- _Work instruction_: Every line below is to be set down again exactly; any image stays out.

===============

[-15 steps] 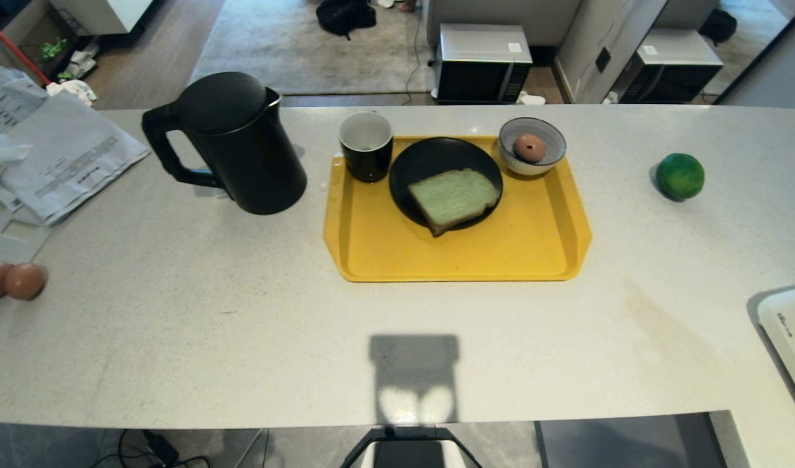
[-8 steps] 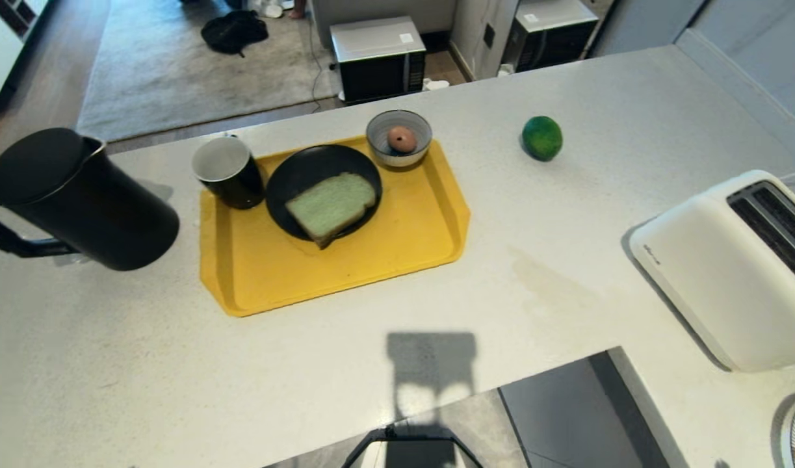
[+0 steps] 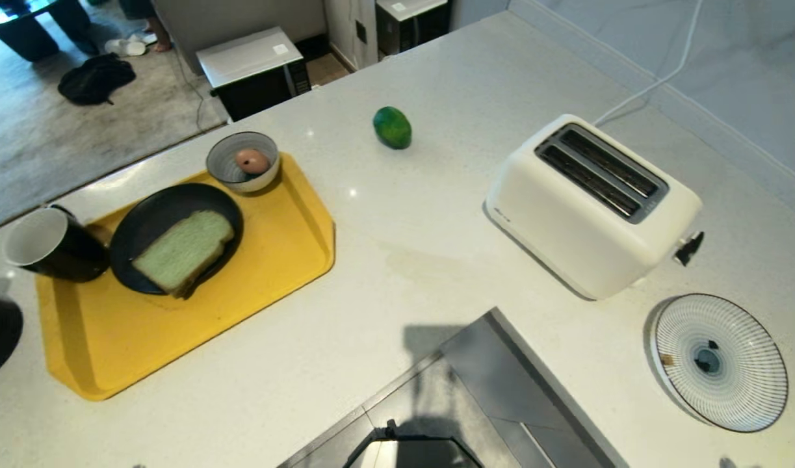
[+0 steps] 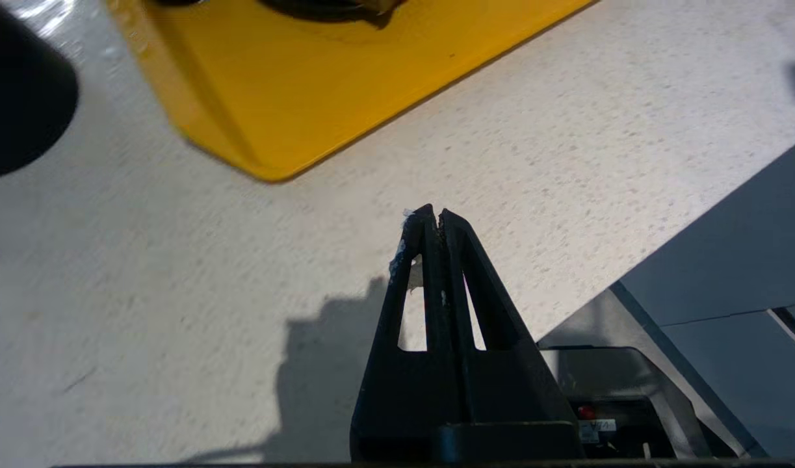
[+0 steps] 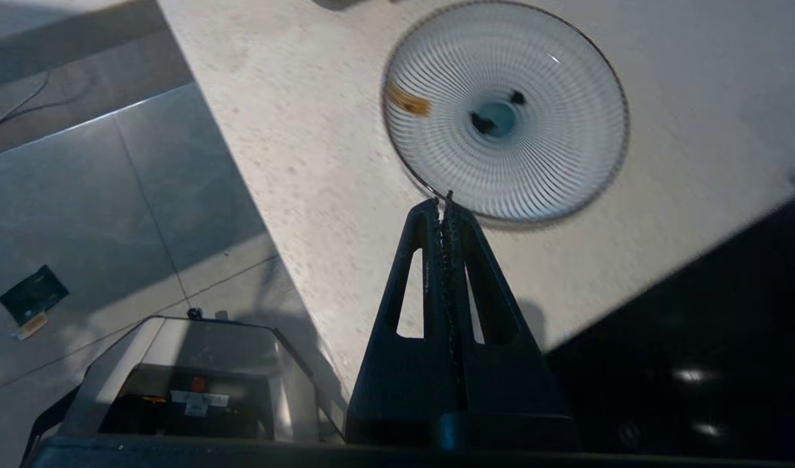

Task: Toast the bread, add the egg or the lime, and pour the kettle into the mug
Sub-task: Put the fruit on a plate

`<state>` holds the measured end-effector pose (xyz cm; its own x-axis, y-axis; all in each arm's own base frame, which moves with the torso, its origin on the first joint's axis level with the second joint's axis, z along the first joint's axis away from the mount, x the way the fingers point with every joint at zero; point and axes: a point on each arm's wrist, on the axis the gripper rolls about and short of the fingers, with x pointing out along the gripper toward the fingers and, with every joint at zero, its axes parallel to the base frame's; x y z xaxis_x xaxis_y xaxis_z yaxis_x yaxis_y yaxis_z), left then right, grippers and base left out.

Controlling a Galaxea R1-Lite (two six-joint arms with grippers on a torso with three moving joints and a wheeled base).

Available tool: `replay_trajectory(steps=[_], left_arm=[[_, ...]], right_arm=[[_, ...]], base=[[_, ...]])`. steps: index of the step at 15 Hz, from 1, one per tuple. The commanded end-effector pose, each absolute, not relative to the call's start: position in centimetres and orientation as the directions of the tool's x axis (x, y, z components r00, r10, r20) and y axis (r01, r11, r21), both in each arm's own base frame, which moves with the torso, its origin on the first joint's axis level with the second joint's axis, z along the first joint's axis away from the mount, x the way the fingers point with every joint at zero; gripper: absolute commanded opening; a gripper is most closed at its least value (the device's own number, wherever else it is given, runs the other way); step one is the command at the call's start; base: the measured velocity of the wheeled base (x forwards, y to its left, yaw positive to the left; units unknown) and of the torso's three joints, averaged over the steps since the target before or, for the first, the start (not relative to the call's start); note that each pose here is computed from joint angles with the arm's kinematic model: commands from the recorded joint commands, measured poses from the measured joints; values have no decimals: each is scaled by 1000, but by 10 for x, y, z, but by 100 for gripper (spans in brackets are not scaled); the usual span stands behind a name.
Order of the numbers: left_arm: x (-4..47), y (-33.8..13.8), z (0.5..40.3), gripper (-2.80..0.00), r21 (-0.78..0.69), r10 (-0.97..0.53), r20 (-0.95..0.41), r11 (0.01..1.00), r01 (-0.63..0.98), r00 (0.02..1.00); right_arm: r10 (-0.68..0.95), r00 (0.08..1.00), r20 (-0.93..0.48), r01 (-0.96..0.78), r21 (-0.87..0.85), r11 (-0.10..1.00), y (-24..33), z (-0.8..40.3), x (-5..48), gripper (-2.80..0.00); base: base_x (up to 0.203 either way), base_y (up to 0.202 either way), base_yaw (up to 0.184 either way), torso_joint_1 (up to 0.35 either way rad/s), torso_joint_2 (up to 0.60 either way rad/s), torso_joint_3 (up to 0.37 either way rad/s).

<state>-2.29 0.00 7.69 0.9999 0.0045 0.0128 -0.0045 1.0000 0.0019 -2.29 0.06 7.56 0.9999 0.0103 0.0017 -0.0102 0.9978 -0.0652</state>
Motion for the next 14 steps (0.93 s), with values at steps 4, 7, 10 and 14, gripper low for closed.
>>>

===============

- _Answer space_:
[-15 steps] 
[-8 steps] 
[+0 steps] 
[+0 steps] 
[+0 steps] 

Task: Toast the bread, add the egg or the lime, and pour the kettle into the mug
Sub-task: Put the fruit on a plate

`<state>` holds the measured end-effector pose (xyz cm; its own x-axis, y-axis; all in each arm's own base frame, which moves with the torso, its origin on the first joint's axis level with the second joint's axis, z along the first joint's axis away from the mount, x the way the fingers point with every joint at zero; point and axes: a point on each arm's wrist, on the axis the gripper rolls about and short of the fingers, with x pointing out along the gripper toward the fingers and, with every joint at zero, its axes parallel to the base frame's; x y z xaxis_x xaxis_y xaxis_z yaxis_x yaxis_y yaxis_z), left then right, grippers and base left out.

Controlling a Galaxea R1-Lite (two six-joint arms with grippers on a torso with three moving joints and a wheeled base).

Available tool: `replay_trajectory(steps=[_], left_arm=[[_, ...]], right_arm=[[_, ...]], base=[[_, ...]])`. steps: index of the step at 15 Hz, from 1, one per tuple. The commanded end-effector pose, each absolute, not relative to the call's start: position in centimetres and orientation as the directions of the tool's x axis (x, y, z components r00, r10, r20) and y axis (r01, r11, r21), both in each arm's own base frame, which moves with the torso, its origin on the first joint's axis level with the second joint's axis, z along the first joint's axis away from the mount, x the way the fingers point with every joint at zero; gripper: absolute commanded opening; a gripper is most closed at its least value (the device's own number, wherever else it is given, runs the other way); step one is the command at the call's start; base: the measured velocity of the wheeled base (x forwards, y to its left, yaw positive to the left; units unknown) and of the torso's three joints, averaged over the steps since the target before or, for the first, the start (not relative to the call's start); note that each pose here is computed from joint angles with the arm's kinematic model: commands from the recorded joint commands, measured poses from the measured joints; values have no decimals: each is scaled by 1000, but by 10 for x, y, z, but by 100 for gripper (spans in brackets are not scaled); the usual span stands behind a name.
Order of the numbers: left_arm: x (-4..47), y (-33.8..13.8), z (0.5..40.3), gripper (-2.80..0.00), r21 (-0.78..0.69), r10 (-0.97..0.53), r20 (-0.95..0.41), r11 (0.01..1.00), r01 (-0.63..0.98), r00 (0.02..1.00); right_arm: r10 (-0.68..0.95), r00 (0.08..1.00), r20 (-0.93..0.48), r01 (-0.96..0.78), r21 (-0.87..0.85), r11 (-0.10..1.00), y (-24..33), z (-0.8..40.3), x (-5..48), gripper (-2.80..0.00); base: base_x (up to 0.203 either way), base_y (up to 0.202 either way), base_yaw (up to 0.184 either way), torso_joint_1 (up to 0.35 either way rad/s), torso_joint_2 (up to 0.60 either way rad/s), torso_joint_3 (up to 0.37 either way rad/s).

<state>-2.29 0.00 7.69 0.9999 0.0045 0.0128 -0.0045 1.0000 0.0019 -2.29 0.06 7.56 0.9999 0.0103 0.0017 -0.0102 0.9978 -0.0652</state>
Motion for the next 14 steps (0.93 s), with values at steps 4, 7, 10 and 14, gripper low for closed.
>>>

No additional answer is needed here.